▸ Exercise requirements: Everything in the listing below needs to be retyped exactly.

Supplied material Start Marker

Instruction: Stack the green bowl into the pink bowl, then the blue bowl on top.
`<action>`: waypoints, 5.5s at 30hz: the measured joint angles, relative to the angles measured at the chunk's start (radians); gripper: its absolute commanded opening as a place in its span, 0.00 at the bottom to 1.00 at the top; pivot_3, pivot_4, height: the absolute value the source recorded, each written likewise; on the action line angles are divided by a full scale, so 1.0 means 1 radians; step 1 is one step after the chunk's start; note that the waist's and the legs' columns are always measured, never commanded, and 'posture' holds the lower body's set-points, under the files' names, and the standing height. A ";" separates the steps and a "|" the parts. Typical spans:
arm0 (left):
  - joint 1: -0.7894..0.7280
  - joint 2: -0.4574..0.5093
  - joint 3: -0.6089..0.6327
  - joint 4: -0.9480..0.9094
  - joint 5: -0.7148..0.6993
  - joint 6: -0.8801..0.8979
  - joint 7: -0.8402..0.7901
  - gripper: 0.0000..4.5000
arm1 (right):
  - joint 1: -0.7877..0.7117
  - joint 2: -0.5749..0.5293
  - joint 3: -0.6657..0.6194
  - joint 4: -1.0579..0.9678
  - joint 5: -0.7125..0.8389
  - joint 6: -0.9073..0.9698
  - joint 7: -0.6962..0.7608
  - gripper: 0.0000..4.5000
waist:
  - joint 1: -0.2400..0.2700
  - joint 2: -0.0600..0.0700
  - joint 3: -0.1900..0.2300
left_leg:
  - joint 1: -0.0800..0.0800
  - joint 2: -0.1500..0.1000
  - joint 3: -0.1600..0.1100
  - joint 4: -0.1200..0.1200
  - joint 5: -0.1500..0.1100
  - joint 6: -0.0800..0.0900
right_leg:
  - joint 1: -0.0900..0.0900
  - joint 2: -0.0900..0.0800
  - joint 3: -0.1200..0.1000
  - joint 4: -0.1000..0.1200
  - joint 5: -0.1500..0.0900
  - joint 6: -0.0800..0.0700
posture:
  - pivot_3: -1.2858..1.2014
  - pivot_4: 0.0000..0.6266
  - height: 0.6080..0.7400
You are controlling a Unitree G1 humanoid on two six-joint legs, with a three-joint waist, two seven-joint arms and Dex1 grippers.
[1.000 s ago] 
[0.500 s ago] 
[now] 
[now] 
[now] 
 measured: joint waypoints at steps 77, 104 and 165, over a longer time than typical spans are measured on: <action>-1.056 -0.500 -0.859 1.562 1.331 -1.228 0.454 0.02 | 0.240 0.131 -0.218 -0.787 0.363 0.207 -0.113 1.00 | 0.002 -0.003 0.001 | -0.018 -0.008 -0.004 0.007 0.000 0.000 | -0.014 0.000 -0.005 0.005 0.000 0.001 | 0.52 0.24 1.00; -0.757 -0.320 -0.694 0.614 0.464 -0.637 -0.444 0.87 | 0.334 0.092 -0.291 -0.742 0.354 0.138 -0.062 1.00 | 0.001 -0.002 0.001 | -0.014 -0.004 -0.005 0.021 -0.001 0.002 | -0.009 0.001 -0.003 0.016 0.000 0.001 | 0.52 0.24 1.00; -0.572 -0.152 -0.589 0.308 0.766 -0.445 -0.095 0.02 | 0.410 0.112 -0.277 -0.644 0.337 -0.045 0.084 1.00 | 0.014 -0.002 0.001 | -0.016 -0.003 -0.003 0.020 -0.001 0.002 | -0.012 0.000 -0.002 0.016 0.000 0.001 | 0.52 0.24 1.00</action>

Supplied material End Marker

▸ Exercise output:
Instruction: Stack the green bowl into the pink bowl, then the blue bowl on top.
`<action>`: waypoints, 5.5s at 30hz: the measured joint angles, relative to the angles measured at the chunk's start (radians); gripper: its absolute commanded opening as a place in its span, 0.00 at the bottom to 1.00 at the top; pivot_3, pivot_4, height: the absolute value the source recorded, each written likewise; on the action line angles are divided by a full scale, so 1.0 means 1 radians; step 1 is one step after the chunk's start; note that the waist's and the legs' columns are always measured, never commanded, and 'posture' holds the lower body's set-points, under the files' names, and the standing height. A ";" separates the steps and a "|" the parts. Typical spans:
arm0 (left):
  - joint 1: -0.7894..0.7280
  - joint 2: -0.4574..0.5093
  - joint 3: -0.6089..0.6327
  - joint 4: -0.9480..0.9094
  - joint 5: -0.7148..0.6993
  - joint 6: -0.8801..0.8979
  - joint 7: -0.8402..0.7901
  - gripper: 0.0000..4.5000
arm1 (right):
  - joint 1: -0.7877..0.7117
  - joint 2: -0.5749..0.5293
  - joint 3: -0.6657..0.6194
  - joint 4: -1.0579..0.9678
  - joint 5: -0.7125..0.8389
  - joint 6: -0.9073..0.9698
  - joint 7: -0.6962..0.7608
  - gripper: 0.0000..4.5000
waist:
  - joint 1: -0.2400..0.2700
  - joint 2: -0.0600..0.0700
  - joint 3: -0.1900..0.2300
left_leg:
  - joint 1: -0.0800..0.0800
  - joint 2: -0.1500..0.1000
  - joint 3: -0.1600..0.1100
  - joint 4: -0.1200..0.1200
  - joint 5: -0.1500..0.1100
  - joint 6: -0.0800..0.0900
right_leg:
  - joint 1: -0.0900..0.0900
  - joint 2: -0.0900..0.0800
  - joint 3: -0.1200..0.1000
  - joint 4: -0.1000..0.1200
  - joint 5: -0.1500..0.0900
  - joint 6: -0.0800..0.0700
posture:
  - pivot_3: -1.2858..1.2014
  - pivot_4: 0.0000..0.6266
  - height: 0.6080..0.7400
You are controlling a Unitree G1 humanoid on two six-joint legs, with a three-joint waist, two seven-joint arms and Dex1 grippers.
[1.000 s ago] 
[0.500 s ago] 
[now] 
[now] 
[now] 
 measured: joint waypoints at steps 77, 104 and 165, over a longer time than typical spans are measured on: <action>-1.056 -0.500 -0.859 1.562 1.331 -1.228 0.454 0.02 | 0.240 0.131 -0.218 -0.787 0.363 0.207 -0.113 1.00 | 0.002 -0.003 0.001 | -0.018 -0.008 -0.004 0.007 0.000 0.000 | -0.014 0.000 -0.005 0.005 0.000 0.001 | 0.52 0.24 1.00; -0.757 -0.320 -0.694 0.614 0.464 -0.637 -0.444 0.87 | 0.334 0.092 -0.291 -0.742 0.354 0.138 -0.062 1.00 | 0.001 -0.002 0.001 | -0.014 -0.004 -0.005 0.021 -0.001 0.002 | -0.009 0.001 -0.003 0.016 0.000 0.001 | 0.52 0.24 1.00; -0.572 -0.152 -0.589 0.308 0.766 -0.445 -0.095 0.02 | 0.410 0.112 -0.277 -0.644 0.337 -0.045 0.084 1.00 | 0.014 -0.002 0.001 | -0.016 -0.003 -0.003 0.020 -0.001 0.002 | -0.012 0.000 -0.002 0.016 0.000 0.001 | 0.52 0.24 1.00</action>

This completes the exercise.